The last 40 years' history of the Congress is full of instances of its communal approach, followed by a quiet silence on the part of the secular-liberals who target the BJP specifically for anything and everything. Rajiv Gandhi's infamous response to the Supreme Court order imposing the obligation of maintenance on Muslim husbands vis-a-vis their divorced wives, is by now part of history. At least some Muslim leaders like Arif Mohammad Khan protested against the throwback to Islamic orthodoxy.

But, in the end, Rajiv Gandhi-supposedly with his technocrat's outlook-let the liberal opinion within Islam die down. Without losing time, he also sought to balance it with his great solicitude for the Ram Mandir in Ayodhya, and the whole drama of the Government-sponsored shilanyas is too deeply etched in our memory to be forgotten. His aim was to gain a toehold in the rising Ram Mandir movement as well as in Muslim orthodoxy. However, he did not succeed.

Throughout the Nineties, the then Congress Prime Minister PV Narasim-ha Rao, through his hatchet man Chandraswami, sought to set up a rival organisation of Hindu Sants to divide the Ayodhya movement. He also sought to float an organisation of Imams. This downright communal agenda did not click. But the secular-liberal establishment had no word of condemnation for the Government dabbling with essentially religious organisations and trying to buy support among them by using public funds.

The experience with the interference in Punjab clearly brought home one aspect of such meddling; it only leads to competitive militancy among rival religious bodies. But the recent interference in the SGPC elections shows that the Congress has, like the Bourbons, learnt nothing and forgotten nothing.

When it comes to social reforms, the Congress has been, from the days of the Khilafat movement, on the side of orthodoxy for Muslims and forcible reforms for the Hindus. Jawaharlal Nehru was insistent on Hindu code reform; he did not lift a finger when it came to implementing the constitutional directive for a single civil law of marriage and inheritance, lest some communities were affronted.

That communal distinction in applying the same principles of liberalism and humanism persists to this day.
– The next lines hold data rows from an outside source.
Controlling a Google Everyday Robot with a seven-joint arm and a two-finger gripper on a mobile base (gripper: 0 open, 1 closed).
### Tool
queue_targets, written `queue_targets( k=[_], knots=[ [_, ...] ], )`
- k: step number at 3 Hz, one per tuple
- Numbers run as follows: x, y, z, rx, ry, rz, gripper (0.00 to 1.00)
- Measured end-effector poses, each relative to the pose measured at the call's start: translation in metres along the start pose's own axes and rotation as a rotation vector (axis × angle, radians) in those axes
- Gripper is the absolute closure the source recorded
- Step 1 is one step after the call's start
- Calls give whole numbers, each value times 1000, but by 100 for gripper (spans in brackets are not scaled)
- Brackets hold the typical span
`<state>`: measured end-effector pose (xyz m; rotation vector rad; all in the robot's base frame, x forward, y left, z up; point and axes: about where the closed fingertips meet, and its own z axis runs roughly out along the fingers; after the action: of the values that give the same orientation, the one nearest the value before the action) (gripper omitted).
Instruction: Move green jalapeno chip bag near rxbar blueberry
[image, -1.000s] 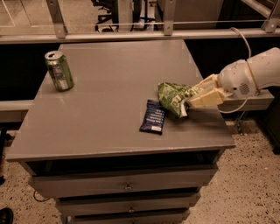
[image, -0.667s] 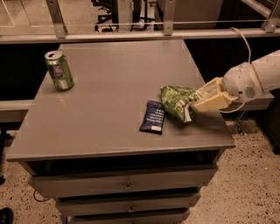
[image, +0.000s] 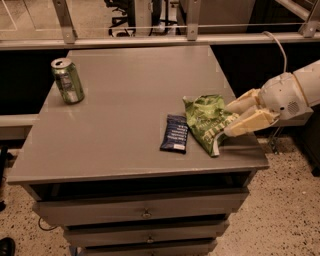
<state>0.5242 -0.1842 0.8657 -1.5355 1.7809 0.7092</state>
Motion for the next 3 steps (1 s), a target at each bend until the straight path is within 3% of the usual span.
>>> queue_targets(
  k=[1, 2, 3],
  knots=[
    [-2, 2, 0, -11, -3, -12, 0],
    [-4, 2, -2, -15, -5, -21, 0],
    [0, -9, -36, 59, -12, -10, 0]
  ],
)
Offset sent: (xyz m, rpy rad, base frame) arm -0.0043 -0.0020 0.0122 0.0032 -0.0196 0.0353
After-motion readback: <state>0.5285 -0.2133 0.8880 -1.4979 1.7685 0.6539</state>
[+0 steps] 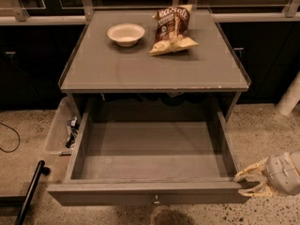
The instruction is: Open top drawer
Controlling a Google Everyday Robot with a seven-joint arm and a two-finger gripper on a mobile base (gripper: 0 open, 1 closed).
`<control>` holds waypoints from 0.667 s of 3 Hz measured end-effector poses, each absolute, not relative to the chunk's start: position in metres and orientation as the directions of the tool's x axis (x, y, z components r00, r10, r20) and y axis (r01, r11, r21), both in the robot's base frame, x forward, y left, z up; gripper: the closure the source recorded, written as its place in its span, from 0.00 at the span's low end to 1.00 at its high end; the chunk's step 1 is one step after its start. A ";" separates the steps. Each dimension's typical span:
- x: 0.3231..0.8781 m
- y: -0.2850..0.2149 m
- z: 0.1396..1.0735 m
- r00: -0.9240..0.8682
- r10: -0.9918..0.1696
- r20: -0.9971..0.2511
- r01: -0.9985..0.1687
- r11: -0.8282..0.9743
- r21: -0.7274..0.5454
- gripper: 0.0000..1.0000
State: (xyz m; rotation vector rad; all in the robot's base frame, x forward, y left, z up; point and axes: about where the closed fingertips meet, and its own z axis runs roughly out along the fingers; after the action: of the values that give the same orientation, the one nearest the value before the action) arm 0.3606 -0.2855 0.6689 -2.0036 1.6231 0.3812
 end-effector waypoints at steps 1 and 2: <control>0.361 -0.285 0.669 0.239 -0.816 -0.527 -0.965 -0.139 -0.222 0.34; 0.361 -0.282 0.663 0.237 -0.814 -0.531 -0.968 -0.149 -0.203 0.12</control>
Offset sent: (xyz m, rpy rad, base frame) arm 0.0001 0.0058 -0.0121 -0.0043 0.0430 0.0185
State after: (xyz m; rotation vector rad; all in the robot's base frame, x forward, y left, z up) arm 0.3605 -0.2819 0.6630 -2.0160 1.6259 0.4061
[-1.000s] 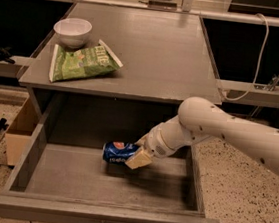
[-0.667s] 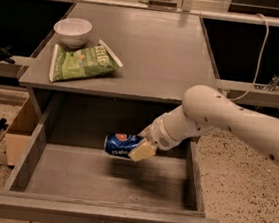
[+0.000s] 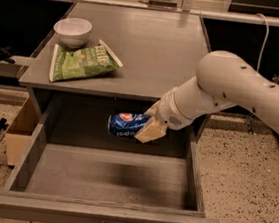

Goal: Pick pepsi can from top drawer and place on counter

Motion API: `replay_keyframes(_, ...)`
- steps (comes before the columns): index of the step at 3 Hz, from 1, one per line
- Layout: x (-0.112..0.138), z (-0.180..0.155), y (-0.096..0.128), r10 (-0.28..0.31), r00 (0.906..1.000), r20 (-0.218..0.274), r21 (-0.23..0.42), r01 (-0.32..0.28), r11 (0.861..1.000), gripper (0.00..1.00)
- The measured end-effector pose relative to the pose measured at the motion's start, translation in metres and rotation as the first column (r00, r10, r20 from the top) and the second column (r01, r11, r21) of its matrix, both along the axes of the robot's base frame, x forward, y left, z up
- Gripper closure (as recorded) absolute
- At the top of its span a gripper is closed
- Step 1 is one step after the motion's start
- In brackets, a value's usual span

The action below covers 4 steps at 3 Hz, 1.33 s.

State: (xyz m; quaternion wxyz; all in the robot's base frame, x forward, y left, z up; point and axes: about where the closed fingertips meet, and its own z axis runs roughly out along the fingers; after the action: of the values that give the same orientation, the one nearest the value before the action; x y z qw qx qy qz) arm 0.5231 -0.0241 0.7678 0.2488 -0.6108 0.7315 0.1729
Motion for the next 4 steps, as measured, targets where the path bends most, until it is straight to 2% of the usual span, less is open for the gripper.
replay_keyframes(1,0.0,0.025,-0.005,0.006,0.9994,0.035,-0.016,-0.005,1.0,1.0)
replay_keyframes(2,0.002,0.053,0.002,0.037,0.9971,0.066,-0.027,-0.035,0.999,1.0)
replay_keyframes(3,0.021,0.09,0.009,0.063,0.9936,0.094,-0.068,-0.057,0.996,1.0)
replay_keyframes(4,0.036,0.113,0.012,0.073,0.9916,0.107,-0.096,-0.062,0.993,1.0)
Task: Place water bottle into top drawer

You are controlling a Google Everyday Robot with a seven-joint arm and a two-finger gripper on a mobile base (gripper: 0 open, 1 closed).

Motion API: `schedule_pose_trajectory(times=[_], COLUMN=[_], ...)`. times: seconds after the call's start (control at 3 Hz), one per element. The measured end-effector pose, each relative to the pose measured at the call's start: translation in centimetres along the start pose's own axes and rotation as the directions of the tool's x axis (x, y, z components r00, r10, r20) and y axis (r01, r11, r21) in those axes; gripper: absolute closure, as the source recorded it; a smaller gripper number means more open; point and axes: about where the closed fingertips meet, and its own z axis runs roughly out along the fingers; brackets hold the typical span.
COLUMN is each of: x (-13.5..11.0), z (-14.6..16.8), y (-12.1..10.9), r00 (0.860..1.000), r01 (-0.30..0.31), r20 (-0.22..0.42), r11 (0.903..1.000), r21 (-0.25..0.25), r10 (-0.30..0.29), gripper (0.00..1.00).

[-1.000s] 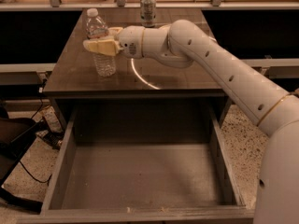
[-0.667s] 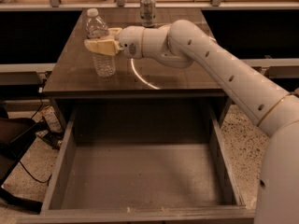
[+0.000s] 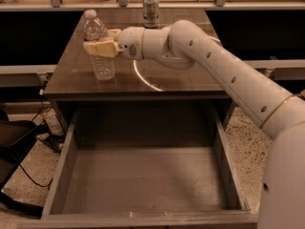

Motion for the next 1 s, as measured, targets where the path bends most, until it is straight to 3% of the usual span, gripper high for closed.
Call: schedule_pose_trajectory(times=[0.33, 0.67, 1.0], x=[0.0, -1.6, -4.0], z=[0.1, -0.7, -2.2], y=[0.0, 1.2, 3.7], r00=[1.0, 0.999, 0.998], r01=[0.0, 0.013, 0.045], r20=[0.001, 0.031, 0.036], r11=[1.0, 0.9998, 0.999], r21=[-0.002, -0.017, -0.004], r10=[0.0, -0.013, -0.044], gripper=[1.0, 1.0, 1.0])
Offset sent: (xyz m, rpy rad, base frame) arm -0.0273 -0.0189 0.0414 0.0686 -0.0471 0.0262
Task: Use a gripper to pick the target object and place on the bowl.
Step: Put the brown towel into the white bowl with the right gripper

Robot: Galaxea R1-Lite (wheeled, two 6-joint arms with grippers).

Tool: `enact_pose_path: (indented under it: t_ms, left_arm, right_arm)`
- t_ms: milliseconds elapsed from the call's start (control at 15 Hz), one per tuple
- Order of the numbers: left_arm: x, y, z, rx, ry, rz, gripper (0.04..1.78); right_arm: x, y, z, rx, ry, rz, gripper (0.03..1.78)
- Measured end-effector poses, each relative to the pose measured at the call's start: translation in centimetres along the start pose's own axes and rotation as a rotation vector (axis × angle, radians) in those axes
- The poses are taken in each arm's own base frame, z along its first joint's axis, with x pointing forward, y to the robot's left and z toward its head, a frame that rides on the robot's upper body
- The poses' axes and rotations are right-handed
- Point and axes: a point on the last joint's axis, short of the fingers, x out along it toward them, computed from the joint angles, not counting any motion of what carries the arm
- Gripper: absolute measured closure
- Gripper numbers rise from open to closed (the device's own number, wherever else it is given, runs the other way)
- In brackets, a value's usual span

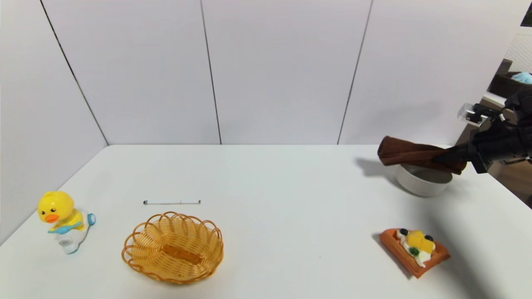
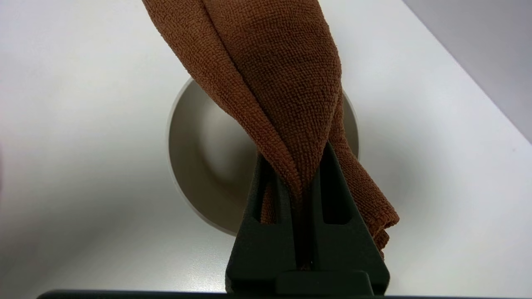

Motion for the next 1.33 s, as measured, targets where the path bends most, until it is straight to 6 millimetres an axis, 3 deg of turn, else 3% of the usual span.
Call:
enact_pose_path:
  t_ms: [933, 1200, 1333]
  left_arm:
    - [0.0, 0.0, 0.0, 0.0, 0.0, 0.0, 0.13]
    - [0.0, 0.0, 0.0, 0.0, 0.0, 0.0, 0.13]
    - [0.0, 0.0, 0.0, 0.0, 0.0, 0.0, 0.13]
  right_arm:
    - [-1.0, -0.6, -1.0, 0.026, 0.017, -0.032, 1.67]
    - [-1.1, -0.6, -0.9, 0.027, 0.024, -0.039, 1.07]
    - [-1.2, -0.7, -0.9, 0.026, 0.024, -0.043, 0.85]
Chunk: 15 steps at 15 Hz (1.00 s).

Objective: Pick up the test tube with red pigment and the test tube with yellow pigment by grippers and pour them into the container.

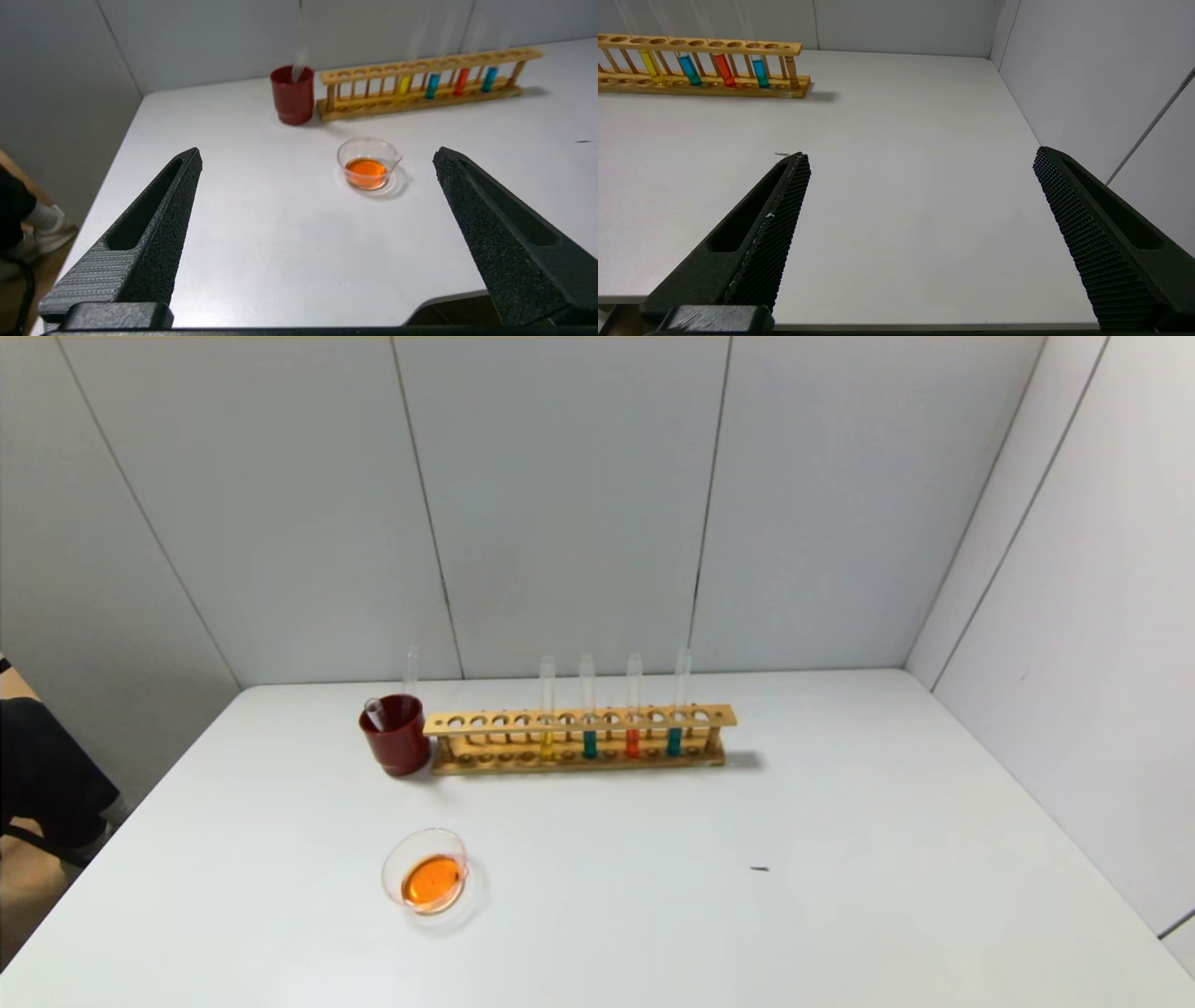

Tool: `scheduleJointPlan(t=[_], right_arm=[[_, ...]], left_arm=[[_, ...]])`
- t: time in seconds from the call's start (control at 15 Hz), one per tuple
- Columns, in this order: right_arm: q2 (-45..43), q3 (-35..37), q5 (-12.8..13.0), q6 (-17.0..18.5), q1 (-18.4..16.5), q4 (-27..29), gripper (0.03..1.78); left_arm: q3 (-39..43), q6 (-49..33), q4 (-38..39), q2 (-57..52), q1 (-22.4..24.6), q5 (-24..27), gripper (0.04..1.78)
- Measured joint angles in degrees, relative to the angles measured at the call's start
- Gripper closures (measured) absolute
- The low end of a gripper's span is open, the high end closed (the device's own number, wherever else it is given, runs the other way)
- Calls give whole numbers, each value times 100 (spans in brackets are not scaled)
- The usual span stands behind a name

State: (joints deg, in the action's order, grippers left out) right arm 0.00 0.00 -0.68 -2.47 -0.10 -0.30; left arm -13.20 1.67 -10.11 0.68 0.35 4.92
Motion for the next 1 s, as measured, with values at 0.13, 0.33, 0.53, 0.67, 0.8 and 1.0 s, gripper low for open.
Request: scheduleJointPlan(t=[0.13, 0.33, 0.53, 0.67, 0.8, 1.0], right_arm=[[0, 0, 2, 0, 0, -2, 6], [0, 0, 0, -5, 0, 0, 6], [0, 0, -6, 6, 0, 9, 6], [0, 0, 17, 41, 0, 1, 6], [0, 0, 13, -16, 0, 6, 6], [0, 0, 5, -24, 0, 1, 6]], left_arm=[[858, -30, 705, -57, -5, -273, 7], [1156, -35, 664, -79, -13, -485, 7], [1167, -88, 606, -82, -17, -477, 7], [1221, -105, 807, -82, -20, -468, 7], [1291, -105, 997, -82, -20, -466, 7], [1315, -105, 1011, -82, -20, -468, 7]])
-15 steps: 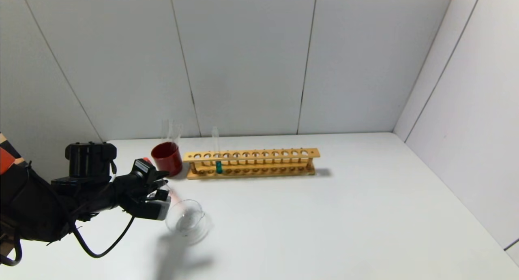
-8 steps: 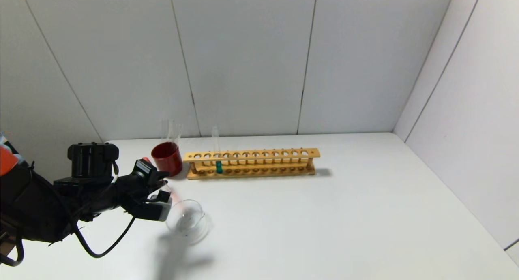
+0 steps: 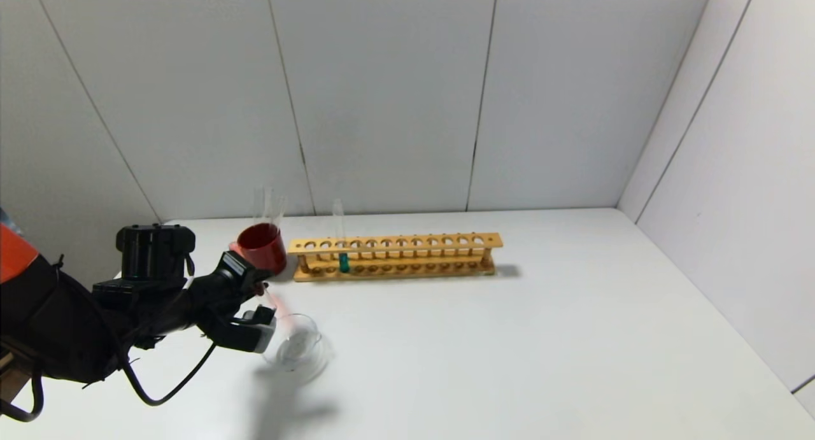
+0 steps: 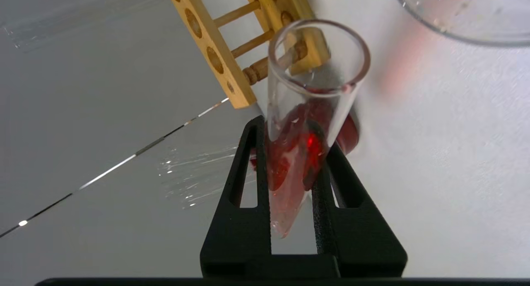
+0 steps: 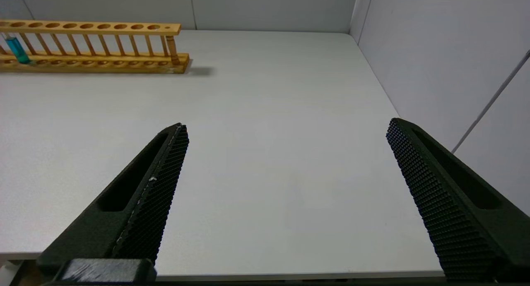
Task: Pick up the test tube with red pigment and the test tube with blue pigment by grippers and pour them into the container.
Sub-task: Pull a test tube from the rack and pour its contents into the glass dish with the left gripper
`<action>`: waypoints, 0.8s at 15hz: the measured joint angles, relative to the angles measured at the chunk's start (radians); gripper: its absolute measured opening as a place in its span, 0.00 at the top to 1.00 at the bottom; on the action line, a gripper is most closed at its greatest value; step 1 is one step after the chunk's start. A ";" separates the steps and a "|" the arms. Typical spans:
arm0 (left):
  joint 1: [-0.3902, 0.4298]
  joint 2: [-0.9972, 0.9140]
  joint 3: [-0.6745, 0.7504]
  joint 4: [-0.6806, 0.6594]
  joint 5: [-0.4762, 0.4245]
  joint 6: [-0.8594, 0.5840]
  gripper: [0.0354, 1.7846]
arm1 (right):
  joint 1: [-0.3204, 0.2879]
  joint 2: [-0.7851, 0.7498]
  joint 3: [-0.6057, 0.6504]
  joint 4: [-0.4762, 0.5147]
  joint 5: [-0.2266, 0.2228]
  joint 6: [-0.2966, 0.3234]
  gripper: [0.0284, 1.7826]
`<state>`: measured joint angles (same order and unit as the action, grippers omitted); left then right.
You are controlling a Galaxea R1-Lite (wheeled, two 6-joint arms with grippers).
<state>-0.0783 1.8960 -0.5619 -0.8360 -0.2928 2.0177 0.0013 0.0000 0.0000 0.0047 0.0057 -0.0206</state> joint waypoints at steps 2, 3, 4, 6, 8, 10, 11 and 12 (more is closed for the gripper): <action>0.000 -0.002 -0.001 -0.019 0.002 0.029 0.83 | 0.000 0.000 0.000 0.000 0.000 0.000 0.02; 0.000 -0.003 -0.001 -0.021 0.003 0.039 0.83 | 0.000 0.000 0.000 0.000 0.000 0.000 0.02; 0.000 -0.004 -0.001 -0.021 0.006 0.041 0.83 | 0.000 0.000 0.000 0.000 0.000 0.000 0.02; -0.001 -0.004 -0.002 -0.021 0.009 0.042 0.83 | 0.000 0.000 0.000 0.000 0.000 0.000 0.02; -0.002 -0.004 -0.002 -0.021 0.009 0.044 0.83 | 0.000 0.000 0.000 0.000 0.000 0.000 0.02; -0.004 -0.005 -0.003 -0.023 0.010 0.045 0.83 | 0.000 0.000 0.000 0.000 0.000 0.000 0.02; -0.004 -0.006 -0.003 -0.023 0.011 0.049 0.83 | 0.000 0.000 0.000 0.000 0.000 0.000 0.02; -0.004 -0.008 -0.005 -0.026 0.011 0.062 0.83 | 0.000 0.000 0.000 0.000 0.000 0.000 0.02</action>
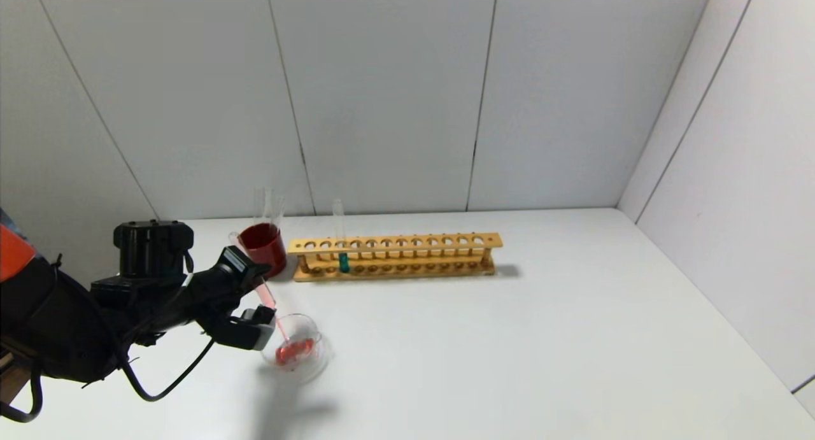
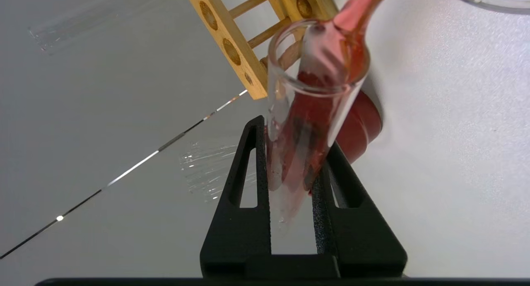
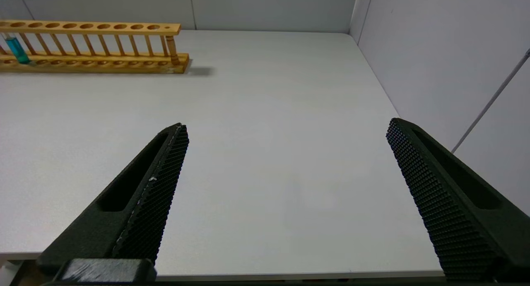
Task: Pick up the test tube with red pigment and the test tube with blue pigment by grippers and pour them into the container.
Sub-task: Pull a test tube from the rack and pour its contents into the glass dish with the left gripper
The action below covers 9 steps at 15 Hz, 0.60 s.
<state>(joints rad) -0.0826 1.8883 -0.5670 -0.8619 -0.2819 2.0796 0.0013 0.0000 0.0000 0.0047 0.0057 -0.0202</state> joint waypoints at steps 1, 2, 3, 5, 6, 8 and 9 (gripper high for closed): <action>0.000 -0.001 -0.006 -0.006 -0.001 0.019 0.83 | 0.000 0.000 0.000 0.000 0.000 0.000 0.02; 0.000 -0.002 -0.009 -0.006 -0.001 0.025 0.83 | 0.000 0.000 0.000 0.000 0.000 0.000 0.02; -0.001 -0.001 -0.012 -0.009 -0.001 0.027 0.83 | 0.000 0.000 0.000 0.000 0.000 0.000 0.02; 0.000 -0.002 -0.014 -0.009 -0.002 0.027 0.83 | 0.000 0.000 0.000 0.000 0.000 0.000 0.02; -0.001 -0.003 -0.014 -0.009 -0.002 0.030 0.83 | 0.000 0.000 0.000 0.000 0.000 0.000 0.02; -0.001 -0.009 -0.019 -0.008 -0.003 0.064 0.83 | 0.000 0.000 0.000 0.000 0.000 0.000 0.02; -0.001 -0.013 -0.019 -0.008 -0.004 0.071 0.83 | 0.000 0.000 0.000 0.000 0.000 0.000 0.02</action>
The culture is spread over the entire secular-liberal establishment. For instance, State Governments have taken over and managed Hindu temples and institutions. That is done in the name of proper management of their revenues and properties, including the upkeep of the historic value of these temples. But just suggest that similar takeovers should be imposed with regard to the properties of mosques and churches, and you will have the secular-liberal establishment barking at you and political parties staging dharnas and calling for bandhs. Yet it is public knowledge that wakfs are generally mismanaged and their property alienated.

Many people shed tears over the conditions in the refugee camps of Ahmedabad recently; no one was available to even write about the plight of the Kashmiri Pandits, displaced from their homes, deprived of their properties and now living as refugees in their own country. None of these numerous secular-liberal establishments or their academics in universities sheds a tear over the displaced Pandits.

In our country, there is a law against communalism and against promoting communal hatred. Yet against the spirit of the Constitution, intellectual ghetto-dwellers say that these laws apply selectively. Some can get away with any wrong so long as their political label and communal identity are of the right type; some cannot if their label and identity happen to be Hindu. If this is not hypocrisy, then what is?